Макс опустил сидорок на землю, распустил завязку и вытащил наружу кулек с двухрублевиками. Хотел вынуть и второй, но передумал. Остальные два кисета с пятерками он решил не оставлять.
Бросить мешок с мелочью там, где ночевал, у него не хватило сил. Как-никак это были деньги, которые он добыл с таким риском, потом тащил на себе километров тридцать. Хотя ждать появления в этих местах людей, которые ищут украденные деньги, не приходилось, оставлять добычу на открытом месте, или даже малую её часть было жалко.
Макс опустился на корточки, ножом вырыл под корнями лиственницы ямку, втоптал в неё мешочек с монетами, засыпал сверху землей и хвоей. Потом ножом сделал затес на стволе дерева. Он был уверен, что никогда не вернется в эти места, а если и вернется, то, вряд ли сумеет в тайге отыскать нужное дерево, но спрятанная добыча успокаивала его: лучше все пусть пропадет, чем достанется другим на халяву.
К полудню Макс вышел к речушке, которая преградила ему дорогу. Он сверился с картой и обрадовано вздохнул. Синяя тонкая жилка, пересекавшая зеленый массив лесов, тянулась на запад к Аркуну. До него оставалось совсем немного — километров двадцать.
Солнце клонилось к закату. Далекие облака снизу казались розовыми. Кое-где лучи пронизывали их насквозь и вверх поднимались прямые столбы света. Речушка, умиротворившая нрав, после того как спала дождевая вода, ворчливо бурлила на перекатах.
Тропа, которую скорее всего натоптали звери, тянулась вдоль потока, повторяя его изгибы. В темных заводях с высокого берега можно было разглядеть, как мелькают быстрые тени хариусов. Но о том, чтобы взять их без удочки или сетки-накидки не стоило даже мечтать.
К полудню Макс вышел в долину Аркуна.
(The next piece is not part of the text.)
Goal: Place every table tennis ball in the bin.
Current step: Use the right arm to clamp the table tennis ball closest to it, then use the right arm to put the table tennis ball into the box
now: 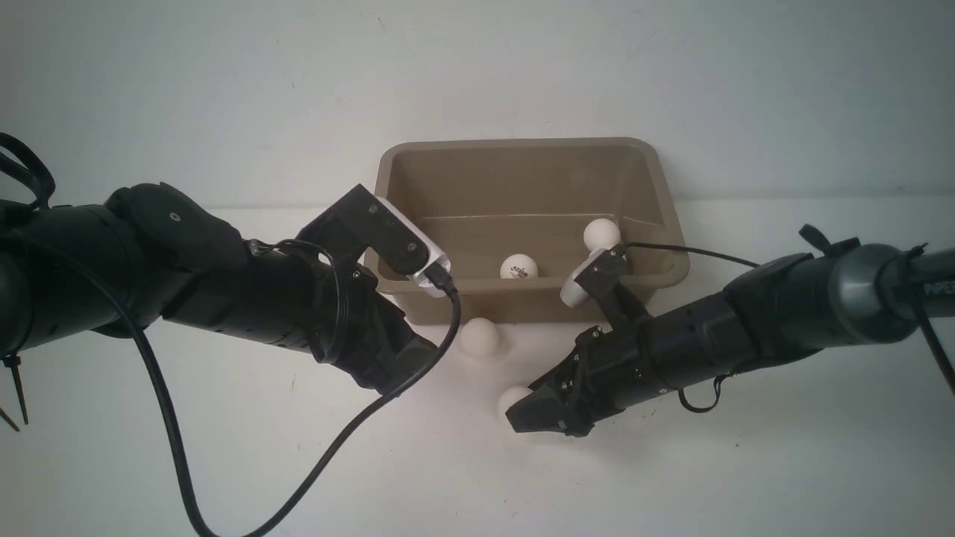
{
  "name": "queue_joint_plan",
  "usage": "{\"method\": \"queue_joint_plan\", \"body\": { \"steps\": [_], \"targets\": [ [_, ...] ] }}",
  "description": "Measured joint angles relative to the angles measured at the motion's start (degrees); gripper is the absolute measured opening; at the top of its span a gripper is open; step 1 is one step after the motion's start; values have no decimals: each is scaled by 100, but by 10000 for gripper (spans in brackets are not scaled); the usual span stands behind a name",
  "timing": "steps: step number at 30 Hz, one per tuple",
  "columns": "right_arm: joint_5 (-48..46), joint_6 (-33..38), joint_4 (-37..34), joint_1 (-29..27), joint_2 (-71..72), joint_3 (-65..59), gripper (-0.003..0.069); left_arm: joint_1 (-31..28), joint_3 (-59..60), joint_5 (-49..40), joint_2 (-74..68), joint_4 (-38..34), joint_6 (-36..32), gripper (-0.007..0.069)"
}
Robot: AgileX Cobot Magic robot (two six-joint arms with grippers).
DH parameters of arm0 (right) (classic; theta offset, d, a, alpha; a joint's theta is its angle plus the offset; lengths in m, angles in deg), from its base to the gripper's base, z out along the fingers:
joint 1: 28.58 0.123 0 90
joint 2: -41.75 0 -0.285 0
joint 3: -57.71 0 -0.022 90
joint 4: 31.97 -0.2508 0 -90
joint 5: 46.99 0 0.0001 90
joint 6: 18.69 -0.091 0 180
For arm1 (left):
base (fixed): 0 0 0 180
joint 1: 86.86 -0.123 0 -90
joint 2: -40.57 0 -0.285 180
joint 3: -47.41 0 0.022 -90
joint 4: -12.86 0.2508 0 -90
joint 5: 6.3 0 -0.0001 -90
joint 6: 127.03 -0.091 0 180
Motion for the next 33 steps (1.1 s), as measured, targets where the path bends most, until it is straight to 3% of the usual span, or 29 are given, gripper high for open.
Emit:
{"method": "queue_joint_plan", "body": {
  "steps": [14,18,24,33],
  "targets": [
    [-413,712,633,0,984,0,344,0,0,7,0,0,0,395],
    [687,1081,759,-6,1665,147,344,0,0,7,0,0,0,395],
    [2052,1455,676,-115,1488,766,344,0,0,2,0,-205,0,395],
    [1768,1267,562,-507,335,1865,344,0,0,-177,0,-429,0,395]
  ]
}}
Таежный массив кончался на крутояре, а дальше лежали зеленые пространства, по которым, лениво извиваясь, блестела широкая лента реки Аркун, похожая на застывший поток стекла. Солнечные блики играли на перекатах. За излучиной темнела синеватая кромка дальних лесов. В небе чистом и безоблачном парили две птицы. Кто они — орлы, коршуны или соколы Макс не знал. Летая, птицы то сближались, то расходились в стороны по дугам огромного круга. Вольные смелые птицы. И он, Макс Чикин, такой же смелый и вольный…
И главное — он дошел!
Настроение сразу изменилось: не зря гнул себя, заставлял мучиться, терпеть усталость и голод. Теперь-то уж он прорвется в места, о которых столько мечтал. С его-то деньгами достать лодку не составит труда. А уж на реке его никто искать не будет.
Макс присел на бугре под кривой сосной, которую искорежила жизнь на продуваемой всеми ветрами опушке.
Пробираясь через тайгу, он наслаждался сознанием того, что богат. Теперь пришел черед насладиться видом своей добычи. Он поставил сидорок между ног, запустил в него руку, вынул две пачки денег. Положил их перед собой на траву одну на другую.
Вот оно — богатство!
И ни на миг его не встревожили воспоминания о том, как это богатство добыто. Для сильного человека, который борется за то, чтобы стать богаче других, средства достижения цели не имеют значения.